টীকা বর্তমানে শুধুমাত্র ইংরেজিতে উপলব্ধ। বাংলা অনুবাদ চলছে।
Genesis 50 — God Meant It Unto Good
Joseph weeps over Jacob. The patriarch is embalmed and buried with great procession in the cave of Machpelah. After their father's death, the brothers fear Joseph's revenge. He weeps again and tells them the words by which the book closes: Ye thought evil against me; but God meant it unto good. He dies at 110, his bones to be carried up at the deliverance.
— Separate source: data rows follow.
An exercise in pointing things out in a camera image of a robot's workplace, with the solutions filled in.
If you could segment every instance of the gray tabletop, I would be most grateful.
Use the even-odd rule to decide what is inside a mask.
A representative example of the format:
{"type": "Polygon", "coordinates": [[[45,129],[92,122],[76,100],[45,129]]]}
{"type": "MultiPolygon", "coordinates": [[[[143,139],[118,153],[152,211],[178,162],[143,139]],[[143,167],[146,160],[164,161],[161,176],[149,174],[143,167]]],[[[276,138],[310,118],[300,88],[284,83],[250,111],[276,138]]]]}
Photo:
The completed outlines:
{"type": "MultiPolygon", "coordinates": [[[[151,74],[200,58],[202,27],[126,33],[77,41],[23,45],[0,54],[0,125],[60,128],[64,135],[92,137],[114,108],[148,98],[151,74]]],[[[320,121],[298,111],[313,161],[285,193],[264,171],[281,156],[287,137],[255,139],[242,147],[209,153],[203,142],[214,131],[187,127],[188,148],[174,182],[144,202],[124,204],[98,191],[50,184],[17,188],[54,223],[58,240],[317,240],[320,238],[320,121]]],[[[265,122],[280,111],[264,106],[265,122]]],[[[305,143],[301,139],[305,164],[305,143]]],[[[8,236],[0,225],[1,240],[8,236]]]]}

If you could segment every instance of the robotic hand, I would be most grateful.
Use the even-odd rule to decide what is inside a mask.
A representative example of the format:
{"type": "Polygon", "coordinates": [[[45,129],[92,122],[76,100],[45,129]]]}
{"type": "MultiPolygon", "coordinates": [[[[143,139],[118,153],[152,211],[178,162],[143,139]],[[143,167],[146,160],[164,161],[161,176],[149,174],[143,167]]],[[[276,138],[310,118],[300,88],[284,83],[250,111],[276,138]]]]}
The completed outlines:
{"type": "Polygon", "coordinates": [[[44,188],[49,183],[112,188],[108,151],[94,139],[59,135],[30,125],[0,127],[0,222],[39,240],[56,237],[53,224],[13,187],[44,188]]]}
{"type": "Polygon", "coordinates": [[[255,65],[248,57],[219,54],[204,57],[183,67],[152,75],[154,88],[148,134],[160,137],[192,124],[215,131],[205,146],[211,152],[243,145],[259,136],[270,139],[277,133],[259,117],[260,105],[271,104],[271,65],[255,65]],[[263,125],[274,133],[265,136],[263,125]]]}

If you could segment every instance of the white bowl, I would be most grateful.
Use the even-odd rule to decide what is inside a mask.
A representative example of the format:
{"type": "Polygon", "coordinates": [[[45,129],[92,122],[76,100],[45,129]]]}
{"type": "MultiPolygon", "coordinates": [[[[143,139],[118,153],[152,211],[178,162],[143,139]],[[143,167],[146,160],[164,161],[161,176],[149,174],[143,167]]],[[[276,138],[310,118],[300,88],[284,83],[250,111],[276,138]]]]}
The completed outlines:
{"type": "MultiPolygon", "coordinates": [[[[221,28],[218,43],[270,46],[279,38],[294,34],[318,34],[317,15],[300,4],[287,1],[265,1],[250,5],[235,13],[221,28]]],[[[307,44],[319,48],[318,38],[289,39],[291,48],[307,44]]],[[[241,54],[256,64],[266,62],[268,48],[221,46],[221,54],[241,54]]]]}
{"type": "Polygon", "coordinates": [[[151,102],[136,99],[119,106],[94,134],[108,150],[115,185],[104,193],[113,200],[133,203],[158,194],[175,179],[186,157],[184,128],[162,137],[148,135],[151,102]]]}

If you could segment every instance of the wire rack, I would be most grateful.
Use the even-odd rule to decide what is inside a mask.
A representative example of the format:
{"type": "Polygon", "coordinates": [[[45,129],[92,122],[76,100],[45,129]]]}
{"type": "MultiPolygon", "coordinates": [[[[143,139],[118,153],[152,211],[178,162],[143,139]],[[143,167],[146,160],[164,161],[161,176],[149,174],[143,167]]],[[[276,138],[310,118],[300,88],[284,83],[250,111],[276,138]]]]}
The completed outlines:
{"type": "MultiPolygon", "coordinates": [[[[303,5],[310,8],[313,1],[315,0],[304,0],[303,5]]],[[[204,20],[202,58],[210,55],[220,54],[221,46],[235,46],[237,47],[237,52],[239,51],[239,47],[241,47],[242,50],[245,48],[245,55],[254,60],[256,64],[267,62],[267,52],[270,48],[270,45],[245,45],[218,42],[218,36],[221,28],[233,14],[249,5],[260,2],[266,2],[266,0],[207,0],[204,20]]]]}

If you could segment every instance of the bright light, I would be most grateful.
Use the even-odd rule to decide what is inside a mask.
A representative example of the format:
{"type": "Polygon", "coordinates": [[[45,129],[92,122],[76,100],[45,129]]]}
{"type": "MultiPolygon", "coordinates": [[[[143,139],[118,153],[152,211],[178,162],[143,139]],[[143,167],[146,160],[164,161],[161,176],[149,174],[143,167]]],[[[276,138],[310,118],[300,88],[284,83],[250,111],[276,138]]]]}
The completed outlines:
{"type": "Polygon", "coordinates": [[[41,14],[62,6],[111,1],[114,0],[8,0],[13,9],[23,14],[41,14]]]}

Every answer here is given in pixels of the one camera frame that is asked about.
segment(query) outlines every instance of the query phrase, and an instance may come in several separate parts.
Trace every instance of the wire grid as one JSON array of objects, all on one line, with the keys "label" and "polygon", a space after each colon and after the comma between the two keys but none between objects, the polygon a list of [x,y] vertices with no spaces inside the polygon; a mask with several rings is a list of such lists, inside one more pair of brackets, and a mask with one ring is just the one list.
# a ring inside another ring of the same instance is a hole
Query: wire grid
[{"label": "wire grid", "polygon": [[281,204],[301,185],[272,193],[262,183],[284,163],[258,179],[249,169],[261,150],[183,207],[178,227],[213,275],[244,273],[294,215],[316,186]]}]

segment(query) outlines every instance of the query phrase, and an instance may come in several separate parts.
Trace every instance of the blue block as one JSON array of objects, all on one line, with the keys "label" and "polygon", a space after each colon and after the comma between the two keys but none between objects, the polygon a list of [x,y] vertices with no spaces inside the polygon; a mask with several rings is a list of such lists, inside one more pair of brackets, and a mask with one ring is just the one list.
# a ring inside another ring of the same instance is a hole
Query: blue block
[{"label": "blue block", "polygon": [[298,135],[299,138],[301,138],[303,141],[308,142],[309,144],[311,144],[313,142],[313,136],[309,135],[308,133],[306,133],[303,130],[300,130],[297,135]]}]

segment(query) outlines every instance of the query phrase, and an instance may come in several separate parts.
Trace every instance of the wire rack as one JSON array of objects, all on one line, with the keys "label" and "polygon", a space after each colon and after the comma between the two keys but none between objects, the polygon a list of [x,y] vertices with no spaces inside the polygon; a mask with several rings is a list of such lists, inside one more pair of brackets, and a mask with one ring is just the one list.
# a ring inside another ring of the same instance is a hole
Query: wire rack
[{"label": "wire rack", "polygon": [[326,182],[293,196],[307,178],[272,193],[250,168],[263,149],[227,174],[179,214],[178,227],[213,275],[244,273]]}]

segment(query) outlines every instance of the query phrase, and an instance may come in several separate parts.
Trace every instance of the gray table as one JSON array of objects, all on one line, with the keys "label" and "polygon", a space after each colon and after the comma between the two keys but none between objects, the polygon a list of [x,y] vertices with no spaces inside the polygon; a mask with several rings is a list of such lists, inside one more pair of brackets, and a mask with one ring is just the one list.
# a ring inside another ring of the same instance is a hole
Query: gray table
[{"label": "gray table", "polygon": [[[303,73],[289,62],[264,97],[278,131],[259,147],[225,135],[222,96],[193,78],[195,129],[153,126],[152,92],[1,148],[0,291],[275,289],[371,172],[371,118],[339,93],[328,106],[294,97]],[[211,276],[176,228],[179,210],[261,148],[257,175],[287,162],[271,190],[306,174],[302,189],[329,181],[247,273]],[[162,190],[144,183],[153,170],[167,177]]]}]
“But as for you, ye thought evil against me; but God meant it unto good.”
— Genesis 50:20
- v.1-3 Joseph weeps over Jacob; embalming
- v.4-14 The great procession; burial at Machpelah
- v.15-21 The brothers' fear; Joseph's final assurance
- v.22-26 Joseph's last days; his bones promised return
The brothers had not believed Joseph's forgiveness of chapter 45. As long as Jacob lived, they presumed Joseph's kindness was for the father's sake. With Jacob gone, they expected the mask to drop.
A picture of how the forgiven heart sometimes lives — never fully receiving the forgiveness, always waiting for the other shoe to drop. The kind sit under grace they cannot trust.
Am I in the place of God? Joseph refuses the role of judge. He had been wronged; the judgment of his wrongdoers belongs to God alone, not to him.
Romans 12:19 — avenge not yourselves, but rather give place unto wrath: for it is written, Vengeance is mine; I will repay, saith the Lord. Joseph lived this verse two thousand years before Paul wrote it.
The most important verse in the chapter and arguably in all of Genesis. The framework for understanding evil intentions and divine purposes in one sentence.
Ye thought evil against me — their malice was real. But God meant it unto good — His purpose ran above theirs. Both clauses must stand. Theology that flattens either loses the meaning.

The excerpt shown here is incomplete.